*Recorded information*.
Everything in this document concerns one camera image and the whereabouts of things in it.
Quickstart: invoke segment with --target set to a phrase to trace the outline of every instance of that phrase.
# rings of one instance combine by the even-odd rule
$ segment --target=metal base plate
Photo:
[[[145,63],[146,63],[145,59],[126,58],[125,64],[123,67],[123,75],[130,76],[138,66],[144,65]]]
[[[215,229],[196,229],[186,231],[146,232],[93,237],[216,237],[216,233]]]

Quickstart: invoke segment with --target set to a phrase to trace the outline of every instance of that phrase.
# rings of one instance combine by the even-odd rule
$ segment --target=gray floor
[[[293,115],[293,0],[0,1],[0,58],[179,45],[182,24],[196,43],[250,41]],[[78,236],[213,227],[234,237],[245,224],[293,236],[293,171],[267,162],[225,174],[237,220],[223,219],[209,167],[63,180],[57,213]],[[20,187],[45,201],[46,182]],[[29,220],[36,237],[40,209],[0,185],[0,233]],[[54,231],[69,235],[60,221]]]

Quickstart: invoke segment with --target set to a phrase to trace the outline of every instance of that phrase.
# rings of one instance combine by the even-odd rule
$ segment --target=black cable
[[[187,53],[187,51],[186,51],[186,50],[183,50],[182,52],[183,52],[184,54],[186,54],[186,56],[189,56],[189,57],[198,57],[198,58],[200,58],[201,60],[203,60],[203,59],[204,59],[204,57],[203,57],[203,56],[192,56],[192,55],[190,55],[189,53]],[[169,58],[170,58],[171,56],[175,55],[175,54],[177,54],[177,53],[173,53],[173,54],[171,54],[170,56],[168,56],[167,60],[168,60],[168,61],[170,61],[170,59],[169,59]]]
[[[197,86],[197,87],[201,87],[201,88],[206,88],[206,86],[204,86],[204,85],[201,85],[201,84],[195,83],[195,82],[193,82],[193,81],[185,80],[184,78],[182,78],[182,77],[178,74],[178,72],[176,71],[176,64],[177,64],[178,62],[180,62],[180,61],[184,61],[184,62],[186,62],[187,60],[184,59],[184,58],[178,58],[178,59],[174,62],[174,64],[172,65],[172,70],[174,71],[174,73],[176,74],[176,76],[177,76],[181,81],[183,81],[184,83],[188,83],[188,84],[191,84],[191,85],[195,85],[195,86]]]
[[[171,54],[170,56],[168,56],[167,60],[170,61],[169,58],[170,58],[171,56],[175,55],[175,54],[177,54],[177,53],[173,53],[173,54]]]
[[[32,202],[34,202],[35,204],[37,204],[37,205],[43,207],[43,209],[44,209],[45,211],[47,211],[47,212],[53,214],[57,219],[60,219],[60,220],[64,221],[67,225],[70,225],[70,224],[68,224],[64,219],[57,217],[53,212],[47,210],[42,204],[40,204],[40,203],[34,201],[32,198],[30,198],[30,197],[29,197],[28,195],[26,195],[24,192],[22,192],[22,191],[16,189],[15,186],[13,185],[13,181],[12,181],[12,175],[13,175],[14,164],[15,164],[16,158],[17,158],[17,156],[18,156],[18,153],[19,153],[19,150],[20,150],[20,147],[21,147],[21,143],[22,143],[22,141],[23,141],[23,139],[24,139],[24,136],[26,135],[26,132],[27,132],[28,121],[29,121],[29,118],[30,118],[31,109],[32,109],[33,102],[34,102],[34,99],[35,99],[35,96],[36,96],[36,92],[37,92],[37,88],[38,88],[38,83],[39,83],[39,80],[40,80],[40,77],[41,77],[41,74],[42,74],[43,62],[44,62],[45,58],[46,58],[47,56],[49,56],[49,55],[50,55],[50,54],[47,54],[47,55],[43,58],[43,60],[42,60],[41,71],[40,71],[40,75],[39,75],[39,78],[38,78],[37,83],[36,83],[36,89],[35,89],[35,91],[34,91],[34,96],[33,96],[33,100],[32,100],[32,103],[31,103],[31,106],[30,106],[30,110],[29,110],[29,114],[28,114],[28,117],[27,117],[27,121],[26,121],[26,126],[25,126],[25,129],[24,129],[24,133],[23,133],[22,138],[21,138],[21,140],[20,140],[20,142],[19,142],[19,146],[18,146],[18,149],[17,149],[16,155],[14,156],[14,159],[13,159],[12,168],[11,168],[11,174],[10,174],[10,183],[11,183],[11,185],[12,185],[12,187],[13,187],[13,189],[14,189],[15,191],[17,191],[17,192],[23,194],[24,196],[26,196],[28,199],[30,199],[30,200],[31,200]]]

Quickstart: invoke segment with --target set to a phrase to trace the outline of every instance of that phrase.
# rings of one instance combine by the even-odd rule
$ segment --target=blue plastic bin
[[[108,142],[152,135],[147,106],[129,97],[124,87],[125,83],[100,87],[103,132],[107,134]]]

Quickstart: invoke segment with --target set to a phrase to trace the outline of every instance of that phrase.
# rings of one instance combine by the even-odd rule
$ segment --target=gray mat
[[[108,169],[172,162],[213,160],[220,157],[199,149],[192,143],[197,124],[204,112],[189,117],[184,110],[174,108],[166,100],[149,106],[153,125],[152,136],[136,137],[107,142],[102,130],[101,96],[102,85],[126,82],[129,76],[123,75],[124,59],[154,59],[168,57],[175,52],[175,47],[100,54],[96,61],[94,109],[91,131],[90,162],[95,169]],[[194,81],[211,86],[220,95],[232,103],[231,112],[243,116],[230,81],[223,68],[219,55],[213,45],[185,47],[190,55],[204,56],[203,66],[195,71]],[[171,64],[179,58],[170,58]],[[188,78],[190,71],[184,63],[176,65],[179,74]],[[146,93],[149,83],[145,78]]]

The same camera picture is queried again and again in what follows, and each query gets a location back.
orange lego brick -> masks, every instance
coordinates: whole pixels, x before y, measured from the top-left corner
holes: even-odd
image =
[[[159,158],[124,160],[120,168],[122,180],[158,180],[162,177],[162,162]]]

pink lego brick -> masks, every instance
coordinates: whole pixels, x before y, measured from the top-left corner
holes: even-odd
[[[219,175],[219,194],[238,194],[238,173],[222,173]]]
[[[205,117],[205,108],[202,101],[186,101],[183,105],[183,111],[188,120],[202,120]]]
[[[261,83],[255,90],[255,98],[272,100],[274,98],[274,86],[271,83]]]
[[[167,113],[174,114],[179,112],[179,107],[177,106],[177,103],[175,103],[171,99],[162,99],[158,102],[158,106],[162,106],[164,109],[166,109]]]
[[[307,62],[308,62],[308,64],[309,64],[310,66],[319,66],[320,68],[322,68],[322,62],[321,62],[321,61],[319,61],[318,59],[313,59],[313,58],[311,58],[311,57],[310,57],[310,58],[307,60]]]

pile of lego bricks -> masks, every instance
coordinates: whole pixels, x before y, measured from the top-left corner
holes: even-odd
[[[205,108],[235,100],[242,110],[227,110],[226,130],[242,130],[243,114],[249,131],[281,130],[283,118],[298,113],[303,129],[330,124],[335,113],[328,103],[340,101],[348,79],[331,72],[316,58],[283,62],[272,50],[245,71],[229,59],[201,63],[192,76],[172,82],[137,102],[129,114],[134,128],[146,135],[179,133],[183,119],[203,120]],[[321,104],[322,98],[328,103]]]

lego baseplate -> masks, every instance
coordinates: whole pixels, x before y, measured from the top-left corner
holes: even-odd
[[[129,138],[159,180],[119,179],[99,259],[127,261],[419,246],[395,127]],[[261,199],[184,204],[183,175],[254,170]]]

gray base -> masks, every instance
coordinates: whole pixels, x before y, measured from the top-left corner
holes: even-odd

*Action item*. Retype every record above exactly.

*Solution for this problem*.
Everything in this document concerns one camera image and the whereabouts of things in it.
Quickstart: invoke segment with --target set to a phrase to trace the outline of every instance of that phrase.
# rings of one instance combine by the even-odd rule
$ segment --target=metal base plate
Photo:
[[[145,63],[146,63],[145,59],[126,58],[125,64],[123,67],[123,75],[130,76],[138,66],[144,65]]]
[[[215,229],[196,229],[186,231],[146,232],[93,237],[216,237],[216,233]]]

Quickstart: invoke segment with --target set to a phrase to trace the outline of every instance of that phrase.
# rings of one instance combine by the even-odd rule
$ segment --target=gray floor
[[[293,115],[293,0],[0,1],[0,58],[179,45],[182,24],[196,43],[250,41]],[[78,236],[213,227],[234,237],[245,224],[293,236],[293,171],[267,162],[225,174],[237,220],[223,219],[209,167],[63,180],[57,213]],[[20,187],[45,201],[46,182]],[[29,220],[36,237],[40,209],[0,185],[0,233]],[[54,231],[69,235],[60,221]]]

Quickstart: invoke segment with --target set to a phrase to trace the outline of every instance of that phrase.
# rings of one instance combine by the even-odd rule
$ segment --target=black cable
[[[187,53],[187,51],[186,51],[186,50],[183,50],[182,52],[183,52],[184,54],[186,54],[186,56],[189,56],[189,57],[198,57],[198,58],[200,58],[201,60],[203,60],[203,59],[204,59],[204,57],[203,57],[203,56],[192,56],[192,55],[190,55],[189,53]],[[169,58],[170,58],[171,56],[175,55],[175,54],[177,54],[177,53],[173,53],[173,54],[171,54],[170,56],[168,56],[167,60],[168,60],[168,61],[170,61],[170,59],[169,59]]]
[[[197,86],[197,87],[201,87],[201,88],[206,88],[206,86],[204,86],[204,85],[201,85],[201,84],[195,83],[195,82],[193,82],[193,81],[185,80],[184,78],[182,78],[182,77],[178,74],[178,72],[176,71],[176,64],[177,64],[178,62],[180,62],[180,61],[184,61],[184,62],[186,62],[187,60],[184,59],[184,58],[178,58],[178,59],[174,62],[174,64],[172,65],[172,70],[174,71],[174,73],[176,74],[176,76],[177,76],[181,81],[183,81],[184,83],[188,83],[188,84],[191,84],[191,85],[195,85],[195,86]]]
[[[171,54],[170,56],[168,56],[167,60],[170,61],[169,58],[170,58],[171,56],[175,55],[175,54],[177,54],[177,53],[173,53],[173,54]]]
[[[32,202],[34,202],[35,204],[37,204],[37,205],[43,207],[43,209],[44,209],[45,211],[47,211],[47,212],[53,214],[57,219],[60,219],[60,220],[64,221],[67,225],[70,225],[70,224],[68,224],[64,219],[57,217],[53,212],[47,210],[42,204],[40,204],[40,203],[34,201],[32,198],[30,198],[30,197],[29,197],[28,195],[26,195],[24,192],[22,192],[22,191],[16,189],[15,186],[13,185],[13,181],[12,181],[12,175],[13,175],[14,164],[15,164],[16,158],[17,158],[17,156],[18,156],[18,153],[19,153],[19,150],[20,150],[20,147],[21,147],[21,143],[22,143],[22,141],[23,141],[23,139],[24,139],[24,136],[26,135],[26,132],[27,132],[28,121],[29,121],[29,118],[30,118],[31,109],[32,109],[33,102],[34,102],[34,99],[35,99],[35,96],[36,96],[36,92],[37,92],[37,88],[38,88],[38,83],[39,83],[39,80],[40,80],[40,77],[41,77],[41,74],[42,74],[43,62],[44,62],[45,58],[46,58],[47,56],[49,56],[49,55],[50,55],[50,54],[47,54],[47,55],[43,58],[43,60],[42,60],[41,71],[40,71],[40,75],[39,75],[39,78],[38,78],[37,83],[36,83],[36,89],[35,89],[35,91],[34,91],[34,96],[33,96],[33,100],[32,100],[32,103],[31,103],[31,106],[30,106],[30,110],[29,110],[29,114],[28,114],[28,117],[27,117],[27,121],[26,121],[26,126],[25,126],[25,129],[24,129],[24,133],[23,133],[22,138],[21,138],[21,140],[20,140],[20,142],[19,142],[19,146],[18,146],[18,149],[17,149],[16,155],[14,156],[14,159],[13,159],[12,168],[11,168],[11,174],[10,174],[10,183],[11,183],[11,185],[12,185],[12,187],[13,187],[13,189],[14,189],[15,191],[17,191],[17,192],[23,194],[24,196],[26,196],[28,199],[30,199],[30,200],[31,200]]]

Quickstart: invoke segment with --target set to a phrase to trace the outline of every instance of that phrase.
# rings of one instance combine by the even-odd rule
$ segment --target=blue plastic bin
[[[108,142],[152,135],[147,106],[129,97],[124,87],[125,83],[100,87],[103,132],[107,134]]]

Quickstart: invoke segment with --target set to a phrase to trace the outline of every instance of that phrase.
# rings of one instance combine by the even-odd rule
$ segment --target=gray mat
[[[108,169],[172,162],[213,160],[220,157],[199,149],[192,143],[197,124],[204,112],[189,117],[184,110],[174,108],[166,100],[149,106],[153,125],[152,136],[136,137],[107,142],[102,130],[101,96],[102,85],[126,82],[129,76],[123,75],[124,59],[154,59],[168,57],[175,52],[175,47],[100,54],[96,61],[94,109],[91,131],[90,162],[95,169]],[[194,81],[211,86],[220,95],[232,103],[231,112],[243,116],[230,81],[223,68],[219,55],[213,45],[185,47],[190,55],[204,56],[203,66],[195,71]],[[171,64],[179,58],[170,58]],[[188,78],[190,71],[184,63],[176,65],[179,74]],[[146,93],[149,83],[145,78]]]

The same camera picture is queried again and again in what follows, and each query gets a location back.
orange lego brick -> masks, every instance
coordinates: whole pixels, x before y, measured from the top-left corner
holes: even-odd
image =
[[[159,158],[124,160],[120,168],[122,180],[158,180],[162,177],[162,162]]]

pink lego brick -> masks, every instance
coordinates: whole pixels, x before y, measured from the top-left corner
holes: even-odd
[[[219,175],[219,194],[238,194],[238,173],[222,173]]]
[[[205,117],[205,108],[202,101],[186,101],[183,105],[183,111],[188,120],[202,120]]]
[[[261,83],[255,90],[255,98],[272,100],[274,98],[274,86],[271,83]]]
[[[167,113],[174,114],[179,112],[179,107],[177,106],[177,103],[175,103],[171,99],[162,99],[158,102],[158,106],[162,106],[164,109],[166,109]]]
[[[307,62],[308,62],[308,64],[309,64],[310,66],[319,66],[320,68],[322,68],[322,62],[321,62],[321,61],[319,61],[318,59],[313,59],[313,58],[311,58],[311,57],[310,57],[310,58],[307,60]]]

pile of lego bricks -> masks, every instance
coordinates: whole pixels, x before y, measured from the top-left corner
holes: even-odd
[[[205,108],[235,100],[242,110],[227,110],[226,130],[242,130],[243,114],[249,131],[281,130],[283,118],[298,113],[303,129],[330,124],[335,113],[328,103],[340,101],[348,79],[331,72],[316,58],[283,62],[272,50],[245,71],[229,59],[201,63],[192,76],[172,82],[137,102],[129,114],[134,128],[146,135],[179,133],[183,119],[203,120]],[[321,104],[322,98],[328,103]]]

lego baseplate -> masks, every instance
coordinates: whole pixels, x before y, measured from the top-left corner
holes: even-odd
[[[129,138],[159,180],[119,179],[99,259],[127,261],[419,246],[395,127]],[[261,199],[184,204],[183,175],[254,170]]]

gray base -> masks, every instance
coordinates: whole pixels, x before y, measured from the top-left corner
holes: even-odd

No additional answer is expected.